About
TL1 Postdoctoral Trainee Program
Rolling applications due April 1 and Oct 1, 2024
This NIH-funded TL1 Postdoctoral Program provides a foundational pathway to bridge previous doctoral training (MD, PharmD, DVM, PhD, etc.) and future independent and sustained careers in translational and clinical sciences. The program supports Trainees conducting research along the entire translational research spectrum. We expect trainees to gain competency in both the fundamentals of research design & data science and in regulatory & research ethics through various courses, workshops, and seminars. Additionally, the candidate will identify other domain-specific training appropriate for their career development program.
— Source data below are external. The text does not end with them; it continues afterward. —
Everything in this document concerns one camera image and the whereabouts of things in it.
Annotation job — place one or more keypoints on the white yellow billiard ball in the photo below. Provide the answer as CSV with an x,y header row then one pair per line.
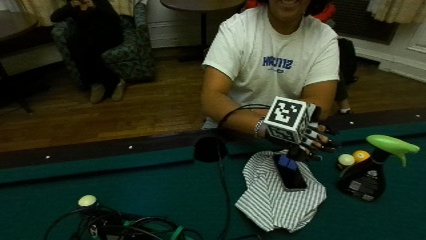
x,y
345,160

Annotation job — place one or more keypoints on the orange billiard ball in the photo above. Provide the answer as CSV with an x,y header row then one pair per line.
x,y
360,155

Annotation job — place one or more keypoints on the white marker cube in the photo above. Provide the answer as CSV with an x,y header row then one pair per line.
x,y
283,115

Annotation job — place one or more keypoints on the black phone with blue patch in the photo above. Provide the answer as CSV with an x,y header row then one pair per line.
x,y
293,176

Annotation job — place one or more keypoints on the dark spray bottle green trigger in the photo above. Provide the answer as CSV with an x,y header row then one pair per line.
x,y
363,180

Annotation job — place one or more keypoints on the striped white cloth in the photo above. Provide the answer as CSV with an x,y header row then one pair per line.
x,y
274,203

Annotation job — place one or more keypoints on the person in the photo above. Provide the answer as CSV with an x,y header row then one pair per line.
x,y
270,50
90,43

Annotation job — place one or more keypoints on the patterned green armchair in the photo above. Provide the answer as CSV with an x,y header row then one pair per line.
x,y
133,56

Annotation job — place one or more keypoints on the pale cue ball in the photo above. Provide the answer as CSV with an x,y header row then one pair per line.
x,y
86,200

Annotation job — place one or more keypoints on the dark side table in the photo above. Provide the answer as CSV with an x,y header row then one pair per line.
x,y
17,33

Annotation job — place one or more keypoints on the dark wall grille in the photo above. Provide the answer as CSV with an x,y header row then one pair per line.
x,y
363,23

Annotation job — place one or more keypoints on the round dark pedestal table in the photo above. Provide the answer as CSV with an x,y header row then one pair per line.
x,y
201,5

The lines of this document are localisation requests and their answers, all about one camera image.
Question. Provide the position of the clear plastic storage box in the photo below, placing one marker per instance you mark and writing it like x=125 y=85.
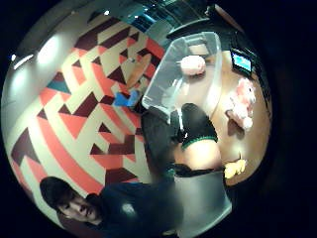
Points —
x=165 y=82

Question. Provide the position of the pink and white plush toy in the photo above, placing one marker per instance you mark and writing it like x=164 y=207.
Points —
x=243 y=102

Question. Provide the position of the blue chair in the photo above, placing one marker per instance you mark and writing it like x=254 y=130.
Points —
x=126 y=99

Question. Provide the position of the yellow plush toy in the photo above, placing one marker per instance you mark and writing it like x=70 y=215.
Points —
x=235 y=168

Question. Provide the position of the round pink plush toy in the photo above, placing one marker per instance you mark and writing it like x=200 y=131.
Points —
x=193 y=64

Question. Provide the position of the grey translucent plastic lid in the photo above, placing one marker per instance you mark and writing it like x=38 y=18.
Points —
x=202 y=200

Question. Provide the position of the person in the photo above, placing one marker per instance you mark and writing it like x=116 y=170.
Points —
x=132 y=208

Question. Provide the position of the black tablet screen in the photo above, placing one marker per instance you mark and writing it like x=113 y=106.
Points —
x=241 y=62

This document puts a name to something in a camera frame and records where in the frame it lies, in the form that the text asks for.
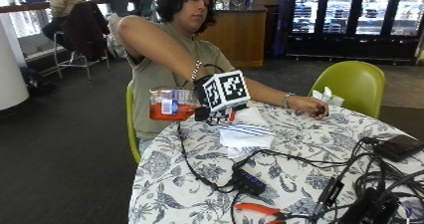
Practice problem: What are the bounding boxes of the clear bottle with orange liquid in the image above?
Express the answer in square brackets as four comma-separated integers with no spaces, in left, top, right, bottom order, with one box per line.
[149,87,202,121]

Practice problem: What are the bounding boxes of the white plastic bag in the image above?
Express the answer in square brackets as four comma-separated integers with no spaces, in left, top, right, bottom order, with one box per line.
[309,86,345,108]

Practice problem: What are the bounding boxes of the white cube with black markers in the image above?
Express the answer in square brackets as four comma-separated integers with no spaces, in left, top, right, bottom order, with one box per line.
[196,70,251,114]

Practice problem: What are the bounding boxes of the white blue-striped cloth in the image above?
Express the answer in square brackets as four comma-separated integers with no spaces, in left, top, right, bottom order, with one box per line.
[216,107,278,159]

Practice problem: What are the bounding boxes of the green shell chair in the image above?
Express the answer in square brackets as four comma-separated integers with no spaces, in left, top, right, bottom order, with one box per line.
[307,60,387,120]
[125,80,143,165]

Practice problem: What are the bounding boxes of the blue floral tablecloth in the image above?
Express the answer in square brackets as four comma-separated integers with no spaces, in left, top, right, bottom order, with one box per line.
[127,100,424,224]

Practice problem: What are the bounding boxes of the the person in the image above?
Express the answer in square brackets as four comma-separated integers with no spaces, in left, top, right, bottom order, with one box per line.
[117,0,236,153]

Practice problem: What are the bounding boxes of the flat black box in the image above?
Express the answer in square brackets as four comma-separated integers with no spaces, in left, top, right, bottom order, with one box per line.
[373,133,424,163]

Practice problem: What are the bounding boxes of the black hub with blue lights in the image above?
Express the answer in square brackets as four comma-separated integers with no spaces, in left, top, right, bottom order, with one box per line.
[230,167,267,197]

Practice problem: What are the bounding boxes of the slim black adapter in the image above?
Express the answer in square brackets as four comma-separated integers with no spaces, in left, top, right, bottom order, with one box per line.
[311,176,347,216]

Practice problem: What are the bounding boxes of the wooden counter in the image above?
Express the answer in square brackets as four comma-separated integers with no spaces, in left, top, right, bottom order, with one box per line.
[196,7,268,69]

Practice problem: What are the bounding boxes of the glass-door display fridge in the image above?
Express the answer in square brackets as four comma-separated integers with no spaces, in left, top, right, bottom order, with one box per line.
[280,0,424,65]

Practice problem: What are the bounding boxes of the pale fabric bag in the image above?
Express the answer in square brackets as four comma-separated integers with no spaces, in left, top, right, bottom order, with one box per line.
[105,12,130,60]

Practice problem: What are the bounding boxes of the black power adapter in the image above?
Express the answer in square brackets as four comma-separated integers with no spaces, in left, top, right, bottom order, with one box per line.
[337,187,401,224]

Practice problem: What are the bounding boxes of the metal bar stool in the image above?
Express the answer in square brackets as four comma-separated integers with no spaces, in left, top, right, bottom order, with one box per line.
[52,30,113,83]

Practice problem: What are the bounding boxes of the dark jacket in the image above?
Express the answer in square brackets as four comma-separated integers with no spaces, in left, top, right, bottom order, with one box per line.
[60,0,111,62]

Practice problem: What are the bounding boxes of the dark bag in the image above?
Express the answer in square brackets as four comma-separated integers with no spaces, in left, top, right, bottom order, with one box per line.
[18,66,58,97]

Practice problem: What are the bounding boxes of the white round pillar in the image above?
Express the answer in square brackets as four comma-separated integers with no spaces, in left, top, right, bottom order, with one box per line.
[0,17,30,112]

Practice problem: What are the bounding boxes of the wooden bar ledge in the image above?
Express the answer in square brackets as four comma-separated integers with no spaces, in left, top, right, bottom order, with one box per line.
[0,1,53,14]

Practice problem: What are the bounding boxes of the silver wrist bracelet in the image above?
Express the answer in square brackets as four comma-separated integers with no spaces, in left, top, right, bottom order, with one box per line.
[282,92,296,110]

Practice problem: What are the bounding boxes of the silver chain strap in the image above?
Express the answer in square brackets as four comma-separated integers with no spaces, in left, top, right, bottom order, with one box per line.
[190,60,203,84]

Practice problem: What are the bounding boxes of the black glove cable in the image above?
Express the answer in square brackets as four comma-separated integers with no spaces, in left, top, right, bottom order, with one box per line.
[177,121,242,194]

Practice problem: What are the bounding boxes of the tangle of black cables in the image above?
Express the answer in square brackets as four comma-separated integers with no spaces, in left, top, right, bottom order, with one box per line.
[228,135,424,224]

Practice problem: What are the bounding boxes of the orange-handled pliers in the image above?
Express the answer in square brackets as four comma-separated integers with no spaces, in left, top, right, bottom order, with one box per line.
[232,202,288,224]
Eligibility is limited to applicants who are or will be in a non-tenure track faculty title series or academic staff with a UW faculty mentor. Successful applicants have identified a UW mentor, have funding to complete the proposed research, and have a letter of support from a department chair indicating their potential to enter a faculty position when the fellowship is complete. We select trainees who, upon successful completion of the TL1 Postdoctoral award, are highly competitive for faculty appointments at UW–Madison, or other major translational research institutions (tenure track or non-tenure track title series).
The program has a bi-annual admission policy. Applications are accepted quarterly during the calendar year. Ordinary application deadlines are April 1 and October 1. Special application dates are available on January 1 and July 1 for individuals not currently at UW, who are considering UW trainee appointments if awarded. All applicants must indicate their intent to apply at least one week before deadlines. Regardless of application time, start dates are January 1 and July 1 of each calendar year.
TL1 Predoctoral Training Program
Not currently accepting applications
The goal of the TL1 Predoctoral Program is to train future clinical and translational leaders and to introduce UW healthcare professional and engineering students to the scientific foundation of translational science. It builds on existing, strong clinical and translational training programs in the Schools of Medicine and Public Health, Nursing, Pharmacy, Veterinary Medicine, and the College of Engineering. Clinical and translational scientists will possess both deep scientific domain expertise and systems understanding, and their research is expected to be designed to produce discoveries that are simultaneously important for their discipline(s) and contribute to other disciplines, thus intentionally advancing the translational process as a whole. These characteristics will be required to successfully prepare trainees to transition into the many and varied productive career paths available to clinical and translational scientists within the translational science spectrum.
Trainees will achieve sufficient breadth in clinical and translational science research areas that include: 1) pre-clinical research, 2) clinical research, 3) clinical implementation, and/or 4) public health. Trainees are expected to acquire knowledge in broad areas of research including, but not limited to: clinical research, regulatory science, biostatistics, epidemiology, health disparities, telehealth and telemedicine, dissemination and implementation science research, bioinformatics, community engagement and cultural diversity, training in translational team science, responsible conduct of research and rigorous research design, entrepreneurship, scientific communication, and leadership. Curricula will be personalized for trainees to achieve domain-specific KSAs depending on the trainee’s desired career role or focused area of research.
Trainees earn a stipend, health insurance, tuition and fees, and a travel allowance. They participate in biennial mentor meetings attended by ICTR leadership and monthly writing workshops.